The levy quantum for each year will not change even if the actual sustainable aviation fuel premium differs from projections.

Instead, the amount of such fuel to be procured will be adjusted accordingly.

Singapore chose to avoid sustainable aviation fuel mandates and incentives – adopted by the European Union and United States, respectively – because of their downsides, added Sun.

Due to price volatility, mandates create significant cost uncertainty for airlines and passengers.

An example is the EU’s requirement for sustainable aviation fuel to form 2 per cent of jet fuel use by 2025, rising to 70 per cent by 2050.

This fuel is “a nascent product that is subject to high price volatility” and airlines cannot hedge its price, she said.

“Simply mandating (its use) would impose unpredictable and unsustainable costs on airlines and passengers as sustainable aviation fuel prices may vary significantly.”

Meanwhile, subsidies “require large and recurring fiscal commitments, which are not fiscally sustainable for Singapore”.

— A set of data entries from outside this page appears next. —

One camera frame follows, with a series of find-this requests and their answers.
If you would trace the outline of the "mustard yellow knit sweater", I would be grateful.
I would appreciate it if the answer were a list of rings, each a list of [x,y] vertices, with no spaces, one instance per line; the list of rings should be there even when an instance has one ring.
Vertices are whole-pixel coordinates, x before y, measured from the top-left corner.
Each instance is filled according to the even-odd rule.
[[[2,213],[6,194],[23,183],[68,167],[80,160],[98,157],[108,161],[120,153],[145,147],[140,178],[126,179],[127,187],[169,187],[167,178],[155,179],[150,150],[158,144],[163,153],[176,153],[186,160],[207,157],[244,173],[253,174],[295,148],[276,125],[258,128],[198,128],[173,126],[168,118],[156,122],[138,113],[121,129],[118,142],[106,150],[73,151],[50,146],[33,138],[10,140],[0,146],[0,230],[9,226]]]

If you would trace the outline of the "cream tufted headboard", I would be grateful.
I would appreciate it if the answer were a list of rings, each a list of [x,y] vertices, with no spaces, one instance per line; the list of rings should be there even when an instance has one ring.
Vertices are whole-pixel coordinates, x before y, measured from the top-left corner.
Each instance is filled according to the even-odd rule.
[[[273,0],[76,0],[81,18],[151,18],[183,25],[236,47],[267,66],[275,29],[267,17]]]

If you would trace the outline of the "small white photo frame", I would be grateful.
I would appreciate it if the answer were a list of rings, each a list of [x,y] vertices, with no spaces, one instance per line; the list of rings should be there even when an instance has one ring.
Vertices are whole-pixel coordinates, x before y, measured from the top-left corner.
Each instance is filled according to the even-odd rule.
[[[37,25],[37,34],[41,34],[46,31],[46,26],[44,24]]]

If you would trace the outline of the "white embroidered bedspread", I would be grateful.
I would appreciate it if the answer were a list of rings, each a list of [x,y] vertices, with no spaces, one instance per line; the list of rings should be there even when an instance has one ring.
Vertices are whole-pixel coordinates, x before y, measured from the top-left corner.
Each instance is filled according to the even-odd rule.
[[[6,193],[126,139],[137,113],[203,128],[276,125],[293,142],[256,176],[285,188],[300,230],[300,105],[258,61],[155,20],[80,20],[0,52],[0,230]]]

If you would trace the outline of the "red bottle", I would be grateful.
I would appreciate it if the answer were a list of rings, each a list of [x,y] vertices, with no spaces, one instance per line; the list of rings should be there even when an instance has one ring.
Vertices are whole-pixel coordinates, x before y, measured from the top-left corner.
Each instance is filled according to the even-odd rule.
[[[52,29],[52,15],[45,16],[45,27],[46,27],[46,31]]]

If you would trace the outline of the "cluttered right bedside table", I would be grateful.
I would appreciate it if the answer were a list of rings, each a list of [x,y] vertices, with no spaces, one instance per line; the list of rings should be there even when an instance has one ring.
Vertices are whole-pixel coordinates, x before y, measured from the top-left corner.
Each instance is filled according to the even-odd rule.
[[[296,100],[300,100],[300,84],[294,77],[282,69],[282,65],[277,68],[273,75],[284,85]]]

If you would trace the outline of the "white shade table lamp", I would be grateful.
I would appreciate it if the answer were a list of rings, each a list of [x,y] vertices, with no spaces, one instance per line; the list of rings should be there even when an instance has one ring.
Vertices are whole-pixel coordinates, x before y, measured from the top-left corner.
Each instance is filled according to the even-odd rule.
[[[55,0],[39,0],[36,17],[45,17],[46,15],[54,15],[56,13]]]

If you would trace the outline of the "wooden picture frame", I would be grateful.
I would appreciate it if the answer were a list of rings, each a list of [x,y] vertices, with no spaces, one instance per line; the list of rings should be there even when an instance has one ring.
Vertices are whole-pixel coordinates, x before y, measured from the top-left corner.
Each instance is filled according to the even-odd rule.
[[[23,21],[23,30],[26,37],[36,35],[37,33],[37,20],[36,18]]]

She cited federal and state-level incentives in the US that lower the cost of sustainable aviation fuel and encourage domestic production.

In response to clarification questions from Members of Parliament, Sun said that the levy quantum in 2026 is expected to be within previously announced levels: For economy class, S$3 for short-haul flights such as to Bangkok, S$6 for medium-haul flights such as to Tokyo, and S$16 for long-haul flights such as to London.

She added that there are no plans to include transit and transfer passengers under the levy, in order to ensure Changi’s competitiveness as an international air hub.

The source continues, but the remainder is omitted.